Horev is currently head of the Research Center for Maritime Policy and Strategy at the University of Haifa.
Horev said that the focus of discussion was the role of Chinese investment in Mediterranean ports, specifically, in Israel. Telling that in the near future the Chinese company will start operating the port of Haifa Horev pointed to the fact that Israel needs to create a mechanism guaranteeing the protection of its security.

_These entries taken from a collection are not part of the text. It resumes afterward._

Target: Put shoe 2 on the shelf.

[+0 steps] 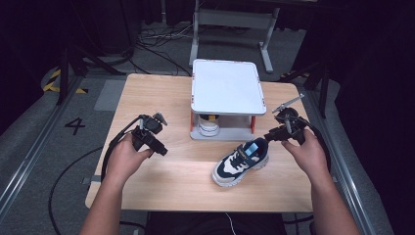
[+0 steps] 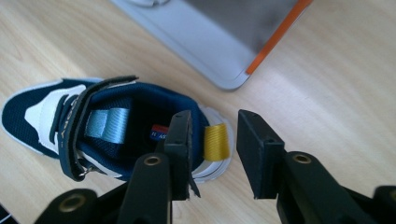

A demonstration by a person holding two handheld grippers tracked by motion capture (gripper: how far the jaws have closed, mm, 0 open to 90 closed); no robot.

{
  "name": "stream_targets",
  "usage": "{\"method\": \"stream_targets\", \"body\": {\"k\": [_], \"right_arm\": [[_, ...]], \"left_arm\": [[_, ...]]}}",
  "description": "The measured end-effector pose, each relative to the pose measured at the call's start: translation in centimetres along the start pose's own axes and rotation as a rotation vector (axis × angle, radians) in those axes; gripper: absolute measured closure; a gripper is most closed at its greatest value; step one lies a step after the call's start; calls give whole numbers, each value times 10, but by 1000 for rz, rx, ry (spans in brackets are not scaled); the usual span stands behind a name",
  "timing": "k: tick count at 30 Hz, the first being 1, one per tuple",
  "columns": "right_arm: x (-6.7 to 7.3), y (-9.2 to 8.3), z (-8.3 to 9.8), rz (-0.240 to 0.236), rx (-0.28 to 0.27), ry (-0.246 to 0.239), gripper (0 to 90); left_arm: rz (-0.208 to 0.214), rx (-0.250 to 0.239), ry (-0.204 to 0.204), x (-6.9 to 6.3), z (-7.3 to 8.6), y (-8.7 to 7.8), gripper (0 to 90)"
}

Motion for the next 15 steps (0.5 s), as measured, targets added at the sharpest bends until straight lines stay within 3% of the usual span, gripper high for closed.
{"method": "stream_targets", "body": {"k": [3, 4, 6, 10, 15], "right_arm": [[1, 8, 2, -28, 35, -2, 840], [1, 7, 3, -8, 38, -16, 865], [5, 4, 5, 26, 51, -59, 882], [12, -8, 19, 60, 96, -66, 882], [39, -24, 56, -29, 193, -91, 881]], "left_arm": [[4, 1, 2, -1, 0, 0, 282], [1, 0, 8, -1, -1, 0, 282], [2, 0, 5, -1, -2, -1, 282], [11, -9, 18, -4, -9, -2, 283], [14, -6, 45, -9, -21, -1, 282]]}}
Point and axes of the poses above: each handheld gripper's, and its own axes: y roughly forward along the jaws, z roughly out of its underside, x roughly to its left, the point moved 10 cm from there along y, roughly forward along the jaws, and after that the axes turned 4 degrees about x, right-handed, at the moved point
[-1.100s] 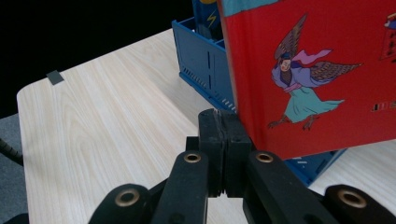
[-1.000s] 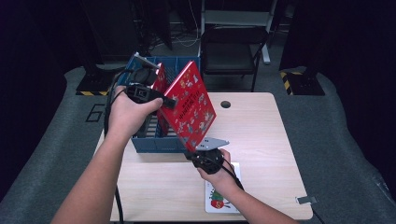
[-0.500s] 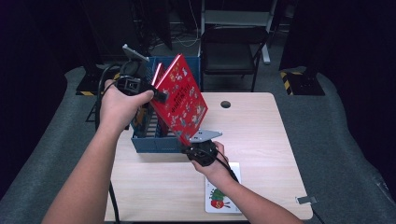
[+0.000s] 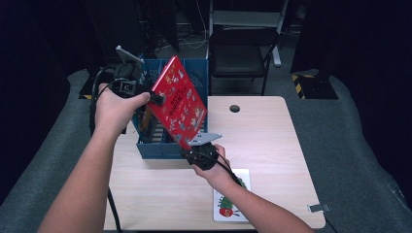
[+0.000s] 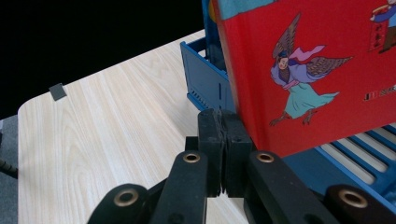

Horev said, “When China buys ports, he does so under the pretext of creating a trade route from the Indian ocean through the Suez canal to Europe. This is true, for example, in relation to the port of Pirus, Greece. How does this affect the future of security? We do not treat this seriously enough. One senior American figure raised at the conference the question about whether Sixth Fleet to use Haifa as a base. This question will be removed from the agenda.”
Comments from some Americans on the transfer of the port of Haifa to the Chinese, in fact, was much more dramatic. They said that Israel “has gone crazy” passing the keys from Haifa to the Chinese. With the time in Haifa will be the Chinese, the Israeli Navy will no longer be able to rely on close cooperation with the Sixth Fleet.
Agreement on the modernization and expansion of the port of Haifa was signed with the Chinese company SIPG three and a half years ago. The project will be put into effect in 2021 and then the Chinese will receive the right to operate the port for a period of 25 years. Another Chinese firm won the tender for the construction of a new port in Ashdod.
Haaretz claims that these decisions were adopted by the Ministry of transport and the ports authority - without the participation of the National Security Council. And the problem is not just what the consequences entail these projects in relations with the United States amid rising tensions between China and the United States.
Civil the port in Haifa is adjacent to the exit from the naval base where, among other things, are based on Israeli submarines with a “weapon of retaliation” on Board. Also as in the case of Chinese involvement in other giant infrastructure projects - tunnels of mount Carmel and light rail in tel Aviv, nobody thought about the political and strategic consequences of such steps. China has a huge influence on vital Israeli infrastructure, and the possibility of a closer study of the Israeli military capabilities. This potentially creates for Beijing powerful leverage over Israel - in the case that the Chinese have developed an interest in the region.
China aggressively builds ports across the Middle East and North Africa. He is the main investor and operator of ports around the coast of the red sea - in Somalia, Djibouti and Eritrea. It strictly competes in the horn of Africa with the United Arab Emirates. One of the consequences of this competition was the reconciliation of Eritrea and Ethiopia (More on this can be read in the material "Ethiopian tangle and struggle for the ports of the red sea"). These events directly affect Israel, but the question of how they can affect Israel remains open.
From the point of view of the Chinese, Israel is nothing more than a speck on the great map of the world. China is implementing a long-term strategy of “one belt, one road”, which aims to expand the economic influence of Beijing and enhance its global status. China is not necessarily hostile towards Israel, but his interests were complicated and confusing - and it is impossible to predict what the partner would be preferable and what policy priority to one or another point in time. An example is the Chinese cooperation with Iran. China is a major buyer of Iranian oil - and thus, in an international boycott ensures the survival of the ayatollahs ' regime, which stated goal is the destruction of Israel.